Because he mentioned Robert F. Kennedy Jr., Varshavski was asked what he thinks of the Make America Healthy Again movement and the new emphasis on prevention as opposed to treatment.
“I think it’s a false dichotomy. You don’t need to choose between prevention and treatment. People will still get sick, even if you have great prevention,” he said.
“Why is that? It’s because 50%, if we’re being generous with our knowledge, is outside of our control, and 50% perhaps is under our control. You can’t change how old you are. You can’t change what your family genetics are, and as a result, you have a situation where people will always get sick,” Varshavski said.
“People like RFK Jr. will frequently weaponize the fact that people are sick with chronic diseases. We have a higher level of chronic diseases than ever before. And if you’re a true scientist, you know that the reasons for this are multifactorial,” he continued.

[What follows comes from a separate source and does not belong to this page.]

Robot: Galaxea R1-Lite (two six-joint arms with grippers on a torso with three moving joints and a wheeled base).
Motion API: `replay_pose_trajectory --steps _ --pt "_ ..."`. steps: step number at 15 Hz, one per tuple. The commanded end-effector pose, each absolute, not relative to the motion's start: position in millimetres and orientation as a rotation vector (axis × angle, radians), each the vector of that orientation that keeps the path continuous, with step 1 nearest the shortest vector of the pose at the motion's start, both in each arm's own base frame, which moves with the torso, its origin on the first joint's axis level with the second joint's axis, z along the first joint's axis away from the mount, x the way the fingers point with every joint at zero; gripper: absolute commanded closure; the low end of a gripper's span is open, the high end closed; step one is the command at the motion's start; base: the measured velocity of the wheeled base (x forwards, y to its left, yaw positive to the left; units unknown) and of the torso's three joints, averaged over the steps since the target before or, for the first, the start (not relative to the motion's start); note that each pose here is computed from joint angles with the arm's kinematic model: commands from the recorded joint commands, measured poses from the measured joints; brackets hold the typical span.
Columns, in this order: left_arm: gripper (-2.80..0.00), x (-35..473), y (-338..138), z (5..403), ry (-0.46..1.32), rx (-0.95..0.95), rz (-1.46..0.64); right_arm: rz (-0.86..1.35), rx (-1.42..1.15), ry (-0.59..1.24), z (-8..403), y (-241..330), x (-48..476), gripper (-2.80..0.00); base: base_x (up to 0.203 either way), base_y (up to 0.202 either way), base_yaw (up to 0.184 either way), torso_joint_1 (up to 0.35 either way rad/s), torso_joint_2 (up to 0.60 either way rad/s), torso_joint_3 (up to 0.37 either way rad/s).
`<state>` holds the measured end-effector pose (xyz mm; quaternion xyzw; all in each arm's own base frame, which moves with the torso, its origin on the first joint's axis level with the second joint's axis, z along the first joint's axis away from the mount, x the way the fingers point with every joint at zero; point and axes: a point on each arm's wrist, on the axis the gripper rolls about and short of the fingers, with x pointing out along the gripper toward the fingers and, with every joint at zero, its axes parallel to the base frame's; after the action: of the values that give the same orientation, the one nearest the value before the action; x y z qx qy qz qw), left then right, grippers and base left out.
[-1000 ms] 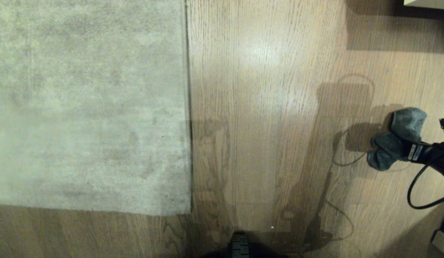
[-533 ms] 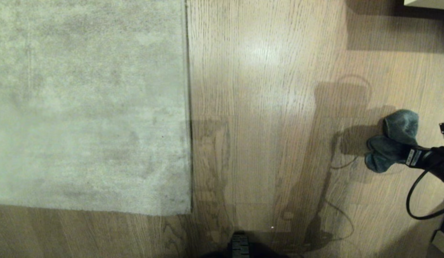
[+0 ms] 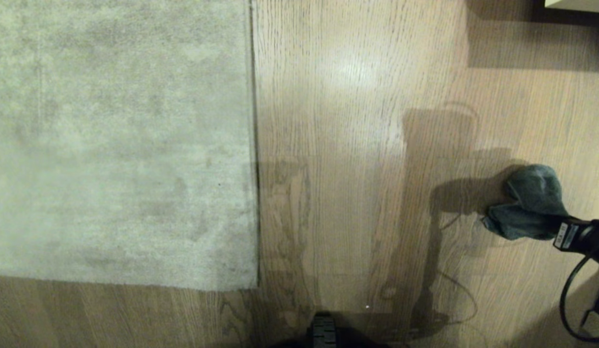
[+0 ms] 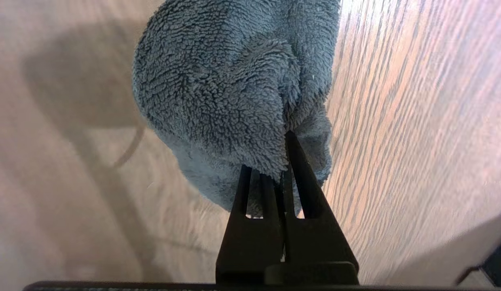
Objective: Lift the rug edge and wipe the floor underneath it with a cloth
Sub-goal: Pick up the rag
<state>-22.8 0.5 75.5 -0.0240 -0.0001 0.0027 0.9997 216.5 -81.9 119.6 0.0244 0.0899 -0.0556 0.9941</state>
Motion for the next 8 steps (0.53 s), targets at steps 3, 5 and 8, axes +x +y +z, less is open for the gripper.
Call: replay_pose_trajectory --steps 3,5,8 --pt "0.00 -22.8 0.5 75.5 0.000 -0.049 0.006 -0.108 0.021 0.092 140.3 -67.5 183.1 0.00 0.000 0.000 0.000 0.000 0.00 0.000" --pt "0.00 -22.8 0.5 75.5 0.000 -0.049 0.006 -0.108 0.012 0.063 146.0 -61.5 168.1 0.00 0.000 0.000 0.000 0.000 0.00 0.000" --pt "0.00 -22.8 0.5 75.5 0.000 -0.049 0.006 -0.113 0.002 0.037 150.1 -50.7 141.2 0.00 0.000 0.000 0.000 0.000 0.00 0.000"
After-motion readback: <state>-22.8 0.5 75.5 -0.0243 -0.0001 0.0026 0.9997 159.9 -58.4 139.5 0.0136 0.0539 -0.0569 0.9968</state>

“A lot of them are due to the fact that we consume ultra-processed foods at a very high level. We have developed some bad habits about not exercising as much, carrying more weight, and all of that makes us less healthy, and when people think less healthy, they think heart disease. Yes, that’s true. But if you’re less healthy, your immune system is less healthy, and when your immune system is less healthy, you’re more susceptible to having bad outcomes from the flu, from COVID, from other infections,” he said.
“As a result, you have a population out there that’s seeing these numbers and wanting answers, and we come up against the same problem of perception that I spoke about earlier,” Varshavski said.
“Scientists are very honest about what we know and what we don’t know, so they don’t give a great answer. But then you have someone coming in with ultra-confidence, making promises that they will Make America Healthy Again, showing the statistics of chronic diseases going up, blaming it on a specific food ingredient, and it sounds a lot simpler than it actually is. It’s painting a false reality,” he said.
But Varshavski wasn’t done with his criticism of the health secretary.
“What I find most interesting about all the messaging is that while he states that he is very pro-patient and wants people empowered, all of the messaging — if you really dig into the heart of it — is actually quite blaming.
“It’s more focused on blaming patients, on saying that if you have a disease, it’s because of what you ate, it’s because of what you did, it’s because of what you didn’t do. Whereas, true modern medicine is more balanced in this regard,” he said. “We say, yes, lifestyle matters; yes, we can make some changes; but there are also pharmaceutical approaches and therapeutics that we can use … to help you feel better.
“In other words, it’s not one or the other, it’s a combination, and how that combination stacks up needs to be individualized for the patient,” Varshavski said.